● **What to do**
Only an exact repetition of the lines from the one that holds "Check the image above for the presence of any yellow" to the end of the records is wanted.

- Opening Delimiter -

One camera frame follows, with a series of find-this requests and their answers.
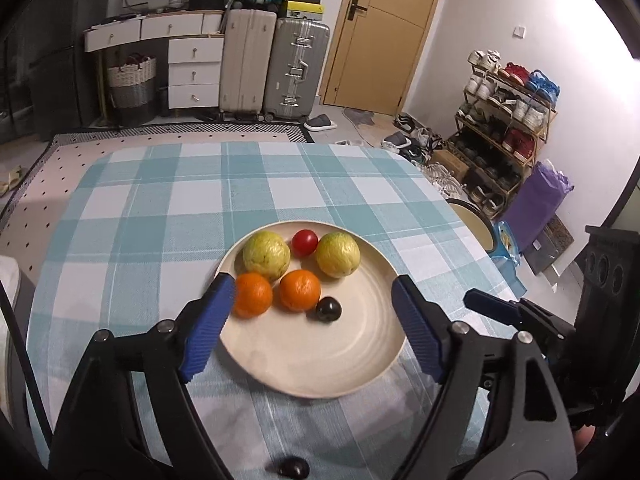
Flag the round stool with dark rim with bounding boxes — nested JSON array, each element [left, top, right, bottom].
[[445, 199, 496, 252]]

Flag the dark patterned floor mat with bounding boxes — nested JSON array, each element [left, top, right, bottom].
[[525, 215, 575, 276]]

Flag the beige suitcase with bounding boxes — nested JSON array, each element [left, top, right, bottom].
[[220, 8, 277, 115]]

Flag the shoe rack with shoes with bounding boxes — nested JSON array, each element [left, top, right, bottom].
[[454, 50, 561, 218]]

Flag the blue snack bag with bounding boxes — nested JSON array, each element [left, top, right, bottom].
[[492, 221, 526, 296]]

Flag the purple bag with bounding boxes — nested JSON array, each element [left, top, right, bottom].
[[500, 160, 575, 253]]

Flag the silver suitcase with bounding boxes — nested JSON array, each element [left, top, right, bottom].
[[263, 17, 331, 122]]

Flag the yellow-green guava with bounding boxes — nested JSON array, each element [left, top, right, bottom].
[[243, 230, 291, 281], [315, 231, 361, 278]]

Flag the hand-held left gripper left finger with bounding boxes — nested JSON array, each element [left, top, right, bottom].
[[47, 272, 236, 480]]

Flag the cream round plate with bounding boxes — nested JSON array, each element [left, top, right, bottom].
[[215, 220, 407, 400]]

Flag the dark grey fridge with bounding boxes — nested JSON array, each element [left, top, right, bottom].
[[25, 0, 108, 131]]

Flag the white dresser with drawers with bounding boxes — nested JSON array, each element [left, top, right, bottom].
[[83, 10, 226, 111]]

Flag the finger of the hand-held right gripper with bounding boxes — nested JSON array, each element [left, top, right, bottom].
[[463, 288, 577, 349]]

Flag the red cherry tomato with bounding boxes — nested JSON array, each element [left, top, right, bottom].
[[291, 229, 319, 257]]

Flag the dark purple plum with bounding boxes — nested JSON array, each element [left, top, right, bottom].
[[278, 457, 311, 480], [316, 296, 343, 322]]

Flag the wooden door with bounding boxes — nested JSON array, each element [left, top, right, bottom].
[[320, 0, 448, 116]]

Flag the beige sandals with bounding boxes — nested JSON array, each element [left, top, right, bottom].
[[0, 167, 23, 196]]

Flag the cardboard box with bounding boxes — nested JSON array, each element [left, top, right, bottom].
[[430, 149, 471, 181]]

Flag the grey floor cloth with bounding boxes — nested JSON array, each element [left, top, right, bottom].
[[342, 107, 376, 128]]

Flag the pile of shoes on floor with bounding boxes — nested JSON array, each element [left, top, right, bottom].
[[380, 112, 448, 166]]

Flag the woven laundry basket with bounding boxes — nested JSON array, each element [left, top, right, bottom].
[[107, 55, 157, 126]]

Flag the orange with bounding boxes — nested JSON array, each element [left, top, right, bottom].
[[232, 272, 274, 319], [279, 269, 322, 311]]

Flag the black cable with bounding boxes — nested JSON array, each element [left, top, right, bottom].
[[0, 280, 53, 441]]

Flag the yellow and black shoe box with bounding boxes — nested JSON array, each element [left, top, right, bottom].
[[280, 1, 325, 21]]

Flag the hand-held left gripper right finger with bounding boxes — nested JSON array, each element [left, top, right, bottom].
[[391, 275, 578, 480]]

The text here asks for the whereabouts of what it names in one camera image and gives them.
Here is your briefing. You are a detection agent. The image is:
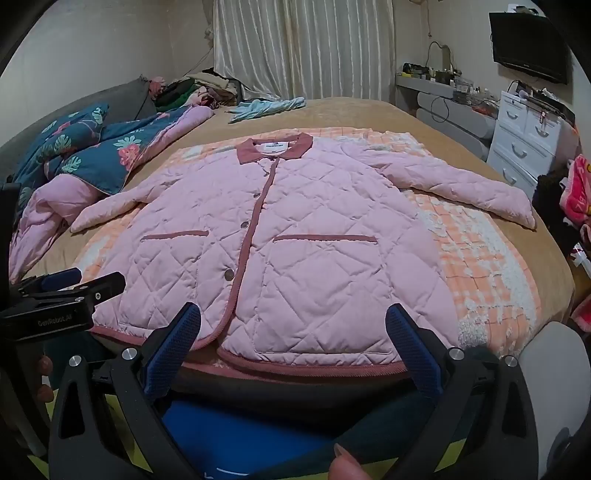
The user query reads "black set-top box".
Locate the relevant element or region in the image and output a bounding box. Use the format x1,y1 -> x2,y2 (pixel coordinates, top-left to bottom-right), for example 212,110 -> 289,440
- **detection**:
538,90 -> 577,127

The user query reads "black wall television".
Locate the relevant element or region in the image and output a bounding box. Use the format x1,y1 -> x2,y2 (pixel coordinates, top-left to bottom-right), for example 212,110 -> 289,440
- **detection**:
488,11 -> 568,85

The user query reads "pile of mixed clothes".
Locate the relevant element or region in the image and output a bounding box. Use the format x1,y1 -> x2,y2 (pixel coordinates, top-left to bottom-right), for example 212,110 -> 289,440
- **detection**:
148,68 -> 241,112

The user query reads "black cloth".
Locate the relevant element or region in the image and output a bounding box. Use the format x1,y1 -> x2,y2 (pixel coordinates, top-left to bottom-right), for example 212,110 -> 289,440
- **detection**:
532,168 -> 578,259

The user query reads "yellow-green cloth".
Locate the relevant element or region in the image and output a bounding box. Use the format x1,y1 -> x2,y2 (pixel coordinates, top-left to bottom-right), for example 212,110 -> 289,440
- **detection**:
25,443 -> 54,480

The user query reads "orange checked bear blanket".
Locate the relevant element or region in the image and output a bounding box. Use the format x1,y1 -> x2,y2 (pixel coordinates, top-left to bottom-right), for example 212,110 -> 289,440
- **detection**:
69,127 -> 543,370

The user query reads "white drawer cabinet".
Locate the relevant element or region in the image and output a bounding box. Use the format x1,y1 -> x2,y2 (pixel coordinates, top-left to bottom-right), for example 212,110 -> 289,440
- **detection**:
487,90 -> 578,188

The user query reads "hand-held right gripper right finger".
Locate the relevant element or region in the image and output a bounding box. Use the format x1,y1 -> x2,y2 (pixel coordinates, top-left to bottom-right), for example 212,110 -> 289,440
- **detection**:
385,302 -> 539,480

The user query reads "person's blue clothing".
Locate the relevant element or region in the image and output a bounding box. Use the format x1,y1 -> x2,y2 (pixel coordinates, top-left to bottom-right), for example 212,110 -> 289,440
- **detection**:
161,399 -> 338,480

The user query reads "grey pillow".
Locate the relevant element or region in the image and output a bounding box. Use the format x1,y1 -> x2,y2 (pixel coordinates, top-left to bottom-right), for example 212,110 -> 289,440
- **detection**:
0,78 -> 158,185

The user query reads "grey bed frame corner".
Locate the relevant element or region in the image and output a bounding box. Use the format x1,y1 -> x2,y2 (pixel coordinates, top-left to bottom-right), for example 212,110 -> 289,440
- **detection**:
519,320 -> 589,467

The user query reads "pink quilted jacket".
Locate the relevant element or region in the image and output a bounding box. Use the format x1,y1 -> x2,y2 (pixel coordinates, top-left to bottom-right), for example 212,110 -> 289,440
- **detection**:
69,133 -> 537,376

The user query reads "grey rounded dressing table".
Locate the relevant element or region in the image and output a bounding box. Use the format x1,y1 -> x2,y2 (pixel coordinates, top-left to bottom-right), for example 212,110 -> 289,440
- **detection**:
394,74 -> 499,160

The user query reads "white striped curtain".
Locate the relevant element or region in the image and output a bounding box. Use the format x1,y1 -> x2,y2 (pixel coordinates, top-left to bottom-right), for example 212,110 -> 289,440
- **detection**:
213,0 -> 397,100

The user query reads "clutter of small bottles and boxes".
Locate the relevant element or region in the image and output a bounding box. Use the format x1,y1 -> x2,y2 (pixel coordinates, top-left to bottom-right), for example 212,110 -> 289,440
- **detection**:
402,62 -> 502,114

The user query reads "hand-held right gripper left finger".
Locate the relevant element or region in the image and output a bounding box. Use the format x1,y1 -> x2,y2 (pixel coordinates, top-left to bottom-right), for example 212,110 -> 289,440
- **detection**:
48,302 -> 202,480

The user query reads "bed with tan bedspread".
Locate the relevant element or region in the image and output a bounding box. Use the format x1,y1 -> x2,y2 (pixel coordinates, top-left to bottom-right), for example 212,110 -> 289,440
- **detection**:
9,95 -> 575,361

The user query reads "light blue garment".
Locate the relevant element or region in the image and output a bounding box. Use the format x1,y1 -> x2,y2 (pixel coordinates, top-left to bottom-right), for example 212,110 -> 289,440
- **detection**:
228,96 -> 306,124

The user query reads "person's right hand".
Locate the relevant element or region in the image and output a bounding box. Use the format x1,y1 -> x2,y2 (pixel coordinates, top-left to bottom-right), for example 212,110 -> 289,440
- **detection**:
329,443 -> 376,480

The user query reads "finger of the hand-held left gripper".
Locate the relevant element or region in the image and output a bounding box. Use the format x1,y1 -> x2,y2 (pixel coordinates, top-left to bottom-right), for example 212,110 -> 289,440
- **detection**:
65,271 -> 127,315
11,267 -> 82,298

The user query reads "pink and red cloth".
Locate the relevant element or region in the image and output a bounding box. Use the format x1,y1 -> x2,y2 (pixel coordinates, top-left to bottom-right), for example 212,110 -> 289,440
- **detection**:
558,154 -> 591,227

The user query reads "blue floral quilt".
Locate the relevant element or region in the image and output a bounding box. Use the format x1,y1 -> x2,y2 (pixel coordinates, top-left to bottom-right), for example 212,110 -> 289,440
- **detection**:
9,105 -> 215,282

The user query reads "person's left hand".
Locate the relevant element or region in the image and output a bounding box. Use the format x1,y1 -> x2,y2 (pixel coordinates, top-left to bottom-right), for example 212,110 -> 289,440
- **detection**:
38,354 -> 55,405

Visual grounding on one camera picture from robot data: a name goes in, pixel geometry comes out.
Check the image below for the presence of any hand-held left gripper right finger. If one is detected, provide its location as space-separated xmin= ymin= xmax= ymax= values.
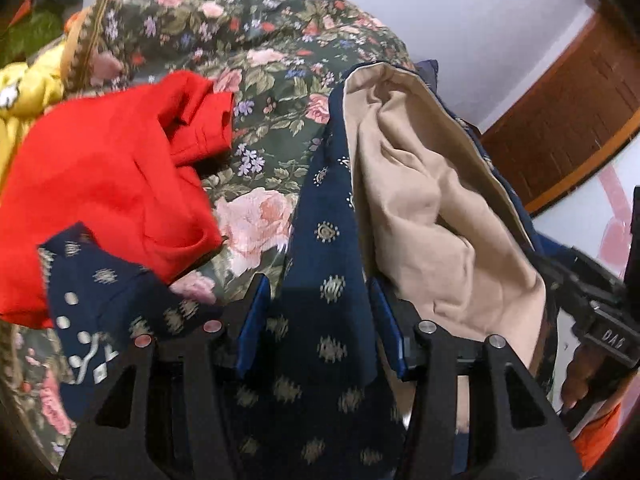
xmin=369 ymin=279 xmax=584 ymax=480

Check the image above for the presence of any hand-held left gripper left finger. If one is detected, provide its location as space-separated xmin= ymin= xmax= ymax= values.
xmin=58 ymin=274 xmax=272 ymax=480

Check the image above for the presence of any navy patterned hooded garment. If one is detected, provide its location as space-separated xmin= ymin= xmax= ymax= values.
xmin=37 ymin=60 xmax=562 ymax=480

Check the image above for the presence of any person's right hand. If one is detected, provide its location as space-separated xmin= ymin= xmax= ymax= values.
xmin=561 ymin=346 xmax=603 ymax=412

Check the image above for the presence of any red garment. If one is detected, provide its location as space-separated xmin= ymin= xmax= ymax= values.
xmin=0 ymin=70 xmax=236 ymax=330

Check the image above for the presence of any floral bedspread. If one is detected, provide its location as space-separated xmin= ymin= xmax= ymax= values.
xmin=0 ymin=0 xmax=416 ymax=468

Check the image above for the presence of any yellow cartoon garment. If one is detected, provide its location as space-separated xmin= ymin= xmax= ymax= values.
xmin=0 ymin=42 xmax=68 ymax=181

- Closing Delimiter -

● **Task output**
Check the image above for the presence of any yellow cartoon garment. If one is detected, provide its location as space-separated xmin= ymin= xmax= ymax= values.
xmin=0 ymin=42 xmax=68 ymax=181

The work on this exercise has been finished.